Like Fanny Burney, she owed much to the enthusiasm and example of a liberal-minded and cultured father: that Richard Lovell Edgeworth who married several of the young persons whom the author of Sandford and Merton had educated for the honour of his own hand. He and Day were notable scholastic reformers, and the influence of their innumerable theories on life and the Pedagogue, largely imported from over the Channel, is everywhere visible in Maria’s work.
Richard Lovell actually collaborated in the two volumes, inspired by Rousseau’s Émile, on Practical Education (1798), and supplied forewords of edification to that marvellous series in which she first proved the possibility of training the young idea by ethical storiettes which were not tracts. That most clumsily named Parents’ Assistant (1801), the Moral Tales of the same year, and the fascinating Frank, are still nursery classics deserving of immortality. We may not, to-day, accept without protest many of the “lessons” which they were designed to enforce; but their sympathetic insight into the nature of the child (with which recently we have been so much concerned), the attractive simplicity and dramatic interest of the direct narrative, set an example, from the very foundations of juvenile literature, which has borne plentiful fruit.
It should be noticed, moreover, in this connection that Miss Edgeworth had already produced a spirited defence of female education (Letters to Literary Ladies, 1795); while she soon followed in the footsteps of Fanny Burney by writing most lively satires on fin de siècle Society, pointed with travesties of French “naturalism,” of which the chief, perhaps, is Belinda, published in 1801; and further extended the scope of the modern novel by the introduction of the finished Short Story, under the attractive heading of Tales of Fashionable Life.
And, finally, besides again collaborating with her father in an Essay on Irish Bulls (1802), she produced that stimulating “Irish Brigade,” which banished the “stage” Patrick from literature, introduced genuine Celtic types, such as Coney, King of the Black Isles; and, by creating the “national” novel, may be regarded as the legitimate parent of what their illustrious author so modestly offered to the public as “something of the same kind for his own country.”
Although just failing everywhere to reveal genius, Miss Edgeworth reflects, with marvellous versatility, all the intellectual movements of her generation. Adopting, and adapting to her own purposes, the “form for women” set out by Miss Burney, she widened its application to the discussion of social and political problems, and was the first to make fiction a picture not only of life, but of its meaning. In fact she forestalled no less for adults, than for the young, that vast array of consciously didactic narrative which threatens, in our own time, to bury beyond revival the original, and the supreme, inspiration of Art in Literature—to give pleasure.

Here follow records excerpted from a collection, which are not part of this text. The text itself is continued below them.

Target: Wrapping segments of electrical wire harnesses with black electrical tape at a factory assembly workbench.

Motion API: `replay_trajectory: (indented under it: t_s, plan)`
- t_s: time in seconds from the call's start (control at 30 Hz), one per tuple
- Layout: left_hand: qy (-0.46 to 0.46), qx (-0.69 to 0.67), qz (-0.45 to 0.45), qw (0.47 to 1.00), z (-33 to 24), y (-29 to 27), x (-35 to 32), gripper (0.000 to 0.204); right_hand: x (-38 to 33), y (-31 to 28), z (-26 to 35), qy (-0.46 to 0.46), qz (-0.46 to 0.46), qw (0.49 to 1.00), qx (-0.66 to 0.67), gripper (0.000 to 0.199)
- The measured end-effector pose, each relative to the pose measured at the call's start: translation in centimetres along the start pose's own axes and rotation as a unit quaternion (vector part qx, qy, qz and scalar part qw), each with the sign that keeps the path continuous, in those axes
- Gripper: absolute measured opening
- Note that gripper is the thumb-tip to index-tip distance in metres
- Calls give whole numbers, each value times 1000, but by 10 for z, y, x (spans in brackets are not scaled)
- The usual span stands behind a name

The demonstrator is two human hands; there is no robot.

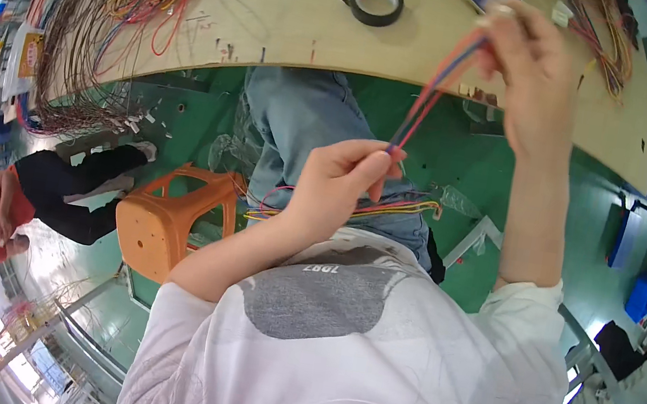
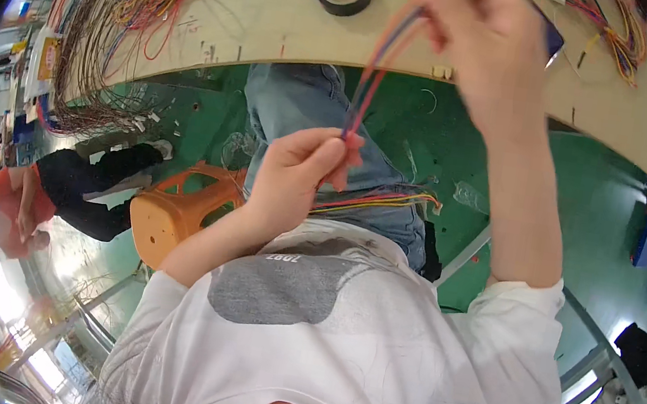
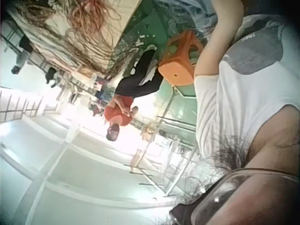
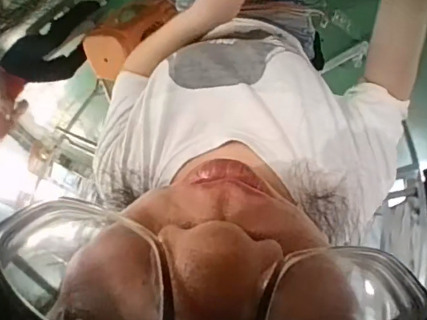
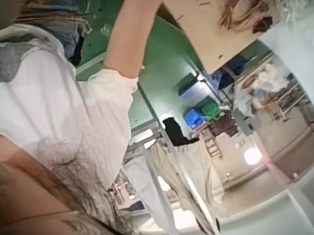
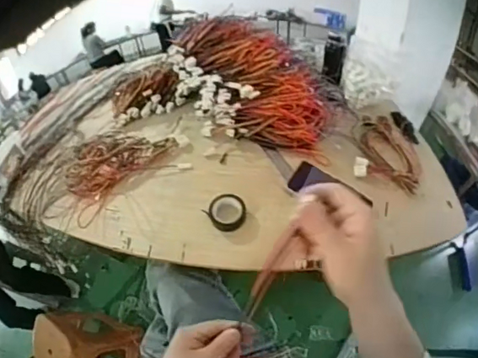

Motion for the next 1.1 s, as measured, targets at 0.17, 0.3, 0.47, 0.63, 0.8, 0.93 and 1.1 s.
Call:
replay_trajectory:
  t_s: [0.17, 0.3, 0.47, 0.63, 0.8, 0.93, 1.1]
  plan:
    - [39, -113, -8, 993, -54, -27, 8, 30, 2, 100, -20, 124, 149, 981, 11, 25]
    - [24, -181, -37, 982, -75, -34, 13, 34, 4, 126, -32, 151, 224, 962, -28, 26]
    - [44, -92, -129, 986, -67, -70, 33, 23, 27, 111, -20, -23, 152, 976, -153, 25]
    - [197, 173, -208, 942, -84, -85, 47, 27, 11, 101, -25, -158, 105, 898, -397, 23]
    - [247, 364, -187, 878, -90, -61, 55, 30, 9, 80, -24, -225, 92, 892, -382, 20]
    - [263, 608, -114, 740, -97, -23, 48, 30, -1, 44, -27, -101, 121, 973, -168, 21]
    - [419, 403, -136, 802, -140, -22, 29, 24, -17, 51, -15, -45, 162, 974, -151, 22]
Point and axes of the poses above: each hand's wrist, its own x-axis towards the middle knuckle, its own y-axis out of the palm, z = x × y, the point moved 10 cm from there along x, towards the middle knuckle, and after that the axes turned 9 degrees about -z, right-handed, at the moved point
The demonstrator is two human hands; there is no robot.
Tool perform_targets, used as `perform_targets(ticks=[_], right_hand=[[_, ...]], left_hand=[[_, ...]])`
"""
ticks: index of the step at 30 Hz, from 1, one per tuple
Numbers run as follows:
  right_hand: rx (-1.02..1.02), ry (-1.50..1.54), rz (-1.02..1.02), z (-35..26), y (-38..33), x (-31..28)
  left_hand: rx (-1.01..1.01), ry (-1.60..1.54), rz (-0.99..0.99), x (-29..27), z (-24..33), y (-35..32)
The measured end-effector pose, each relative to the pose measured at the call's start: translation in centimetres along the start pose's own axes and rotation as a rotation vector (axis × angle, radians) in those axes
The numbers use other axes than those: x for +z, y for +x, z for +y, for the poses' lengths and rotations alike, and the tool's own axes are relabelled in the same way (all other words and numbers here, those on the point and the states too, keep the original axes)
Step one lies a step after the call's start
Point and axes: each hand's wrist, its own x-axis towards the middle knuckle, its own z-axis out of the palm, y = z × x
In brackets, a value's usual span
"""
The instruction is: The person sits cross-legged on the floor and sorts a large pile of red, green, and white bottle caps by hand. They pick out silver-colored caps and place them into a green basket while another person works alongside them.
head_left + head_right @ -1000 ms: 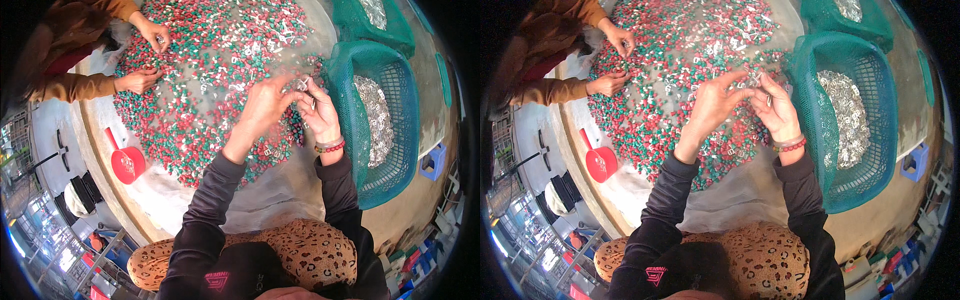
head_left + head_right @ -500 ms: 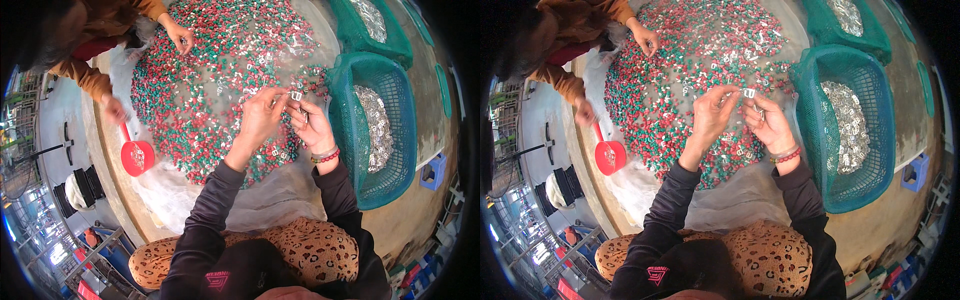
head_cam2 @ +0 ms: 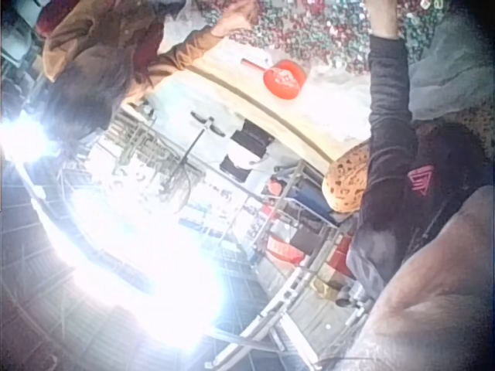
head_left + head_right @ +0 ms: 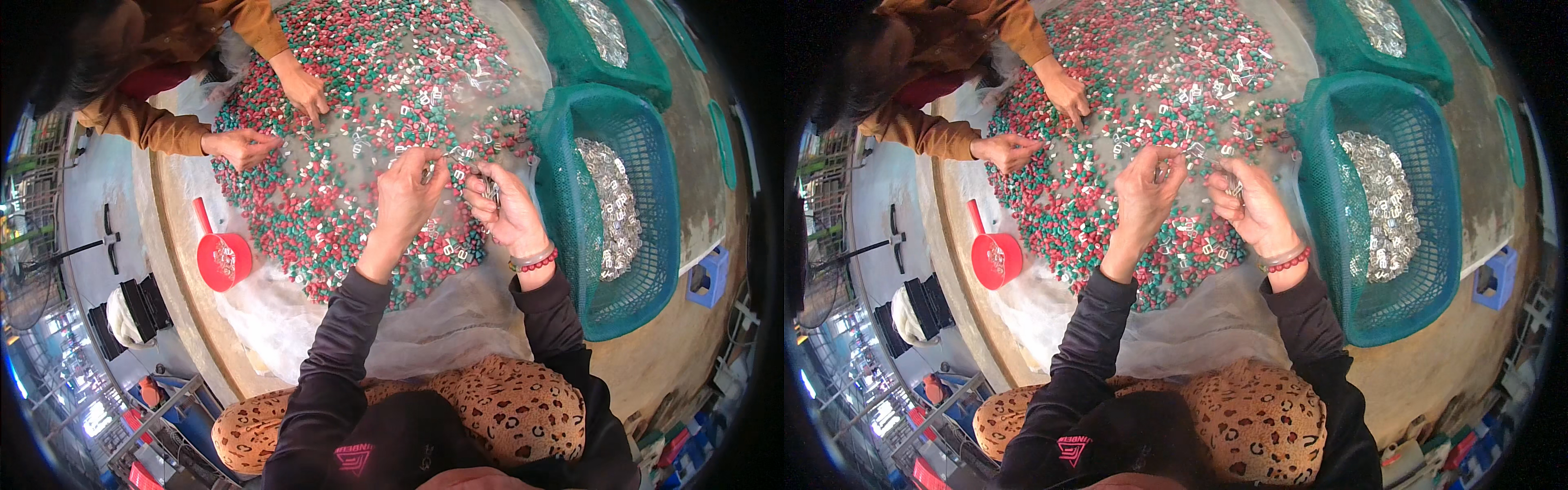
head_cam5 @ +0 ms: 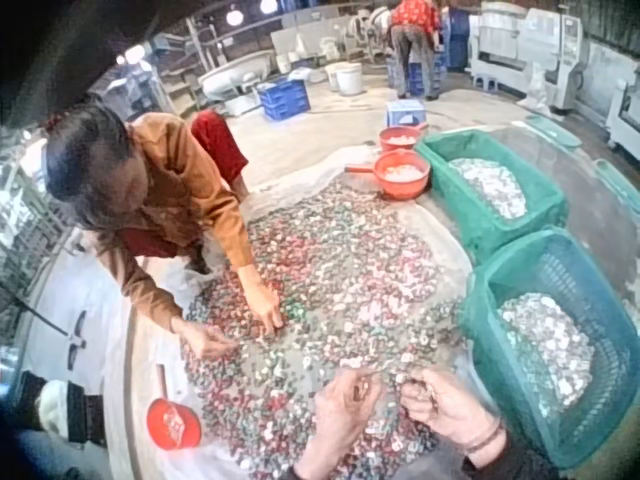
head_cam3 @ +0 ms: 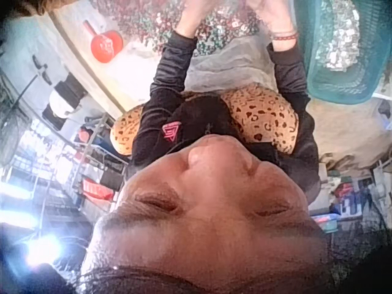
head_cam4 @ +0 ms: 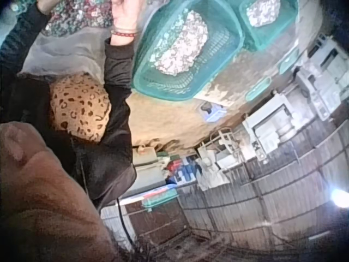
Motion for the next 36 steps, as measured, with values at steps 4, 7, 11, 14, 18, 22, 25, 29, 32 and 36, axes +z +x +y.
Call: perform_targets(ticks=[4, 7, 11, 14, 18, 22, 25, 29, 32, 36], right_hand=[[0.009, 0.045, 0.042, 0.3, 0.6, -0.2], [0.047, 0.077, 0.006, 0.5, 1.2, -1.0], [0.108, 0.134, -0.031, 0.8, 1.8, -2.4], [0.128, 0.076, -0.110, 1.3, 2.0, -3.0], [0.068, 0.010, -0.141, 2.6, 2.1, -2.7], [-0.023, -0.129, -0.087, 2.8, 1.8, -2.2], [-0.002, -0.195, -0.166, 2.5, 1.5, -1.9], [0.031, -0.225, -0.158, 2.6, 1.3, -1.9], [0.024, -0.295, -0.157, 2.7, 1.3, -1.9], [0.043, -0.495, -0.189, 2.3, 1.4, -1.9]], left_hand=[[0.017, 0.014, 0.041, 0.5, -0.4, -0.5], [0.047, -0.039, 0.078, 0.4, 0.0, -1.0], [-0.270, -0.222, 0.060, -0.9, 0.6, -1.5], [-0.706, -0.729, -0.036, -2.3, -0.2, -0.9], [-0.870, -0.757, -0.535, -2.8, -1.6, -0.2], [-0.934, -0.776, -0.440, -3.1, -2.7, -0.4], [-0.893, -0.841, -0.463, -3.2, -3.1, -0.7], [-0.932, -0.845, -0.468, -2.6, -3.2, -0.7], [-0.949, -0.817, -0.442, -2.4, -2.8, -0.7], [-0.914, -0.873, -0.540, -2.9, -2.6, -1.0]])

The humour, the pathos, the knowledge of the world, and, above all, the common sense regulating Miss Edgeworth’s work, have not secured her as permanent a popularity as she justly merits. But, if we do not, to-day, frequently read even Ormond, The Absentee, or Castle Rackrent, the occasions which gratefully recall their accomplished author to our remembrance are most astonishingly frequent.
Of Hannah More (1745-1833) most readers probably know even far less than of Maria Edgeworth; and her work can only claim notice in this place on account of the energy with which she followed Miss Edgeworth’s lead in didactic fiction. Accustomed to the society of fashionable blue-stockings (then a comparative novelty in London life), she exposed their foibles with considerable humour in private correspondence; while her plays were cheerfully staged by Garrick. But awakened, in later life, to the sin of play-going, she became known for her vigorous tracts (inspiring, by turns, the foundation of Sunday schools and of the Religious Tract Society), until she published, at sixty-four, her one novel entitled Cœlebs in Search of a Wife.
If this somewhat ponderous effusion does not altogether deserve the satirical onslaught with which Sydney Smith heralded in the Edinburgh its first appearance, we cannot claim for the author any particular skill in construction or much fidelity to real life. It is, in fact, no more than a “dramatic sermon,” and a sermon, moreover, in support of narrow-minded sectarianism. As the reviewer informs us, “Cœlebs wants a wife ... who may add materially to the happiness of his future life. His first journey is to London, where, in the midst of the gay society of the metropolis, of course, he does not find a wife; and his next journey is to the family of Mr. Stanley, the head of the Methodists, a serious people, where, of course, he does find a wife.” That is the whole story. We must submit, in the meantime, to diatribes, pronounced by the virtuous, against dancing, theatres, cards, assemblies, and frivolous conversation, until we are in danger of losing all interest in the persons of the tale.
It is enough for us, in fact, to mark a niche for Miss More in the development of women’s work; only remembering the great service she rendered her generation by a rarely sympathetic understanding of the poor as individual human beings.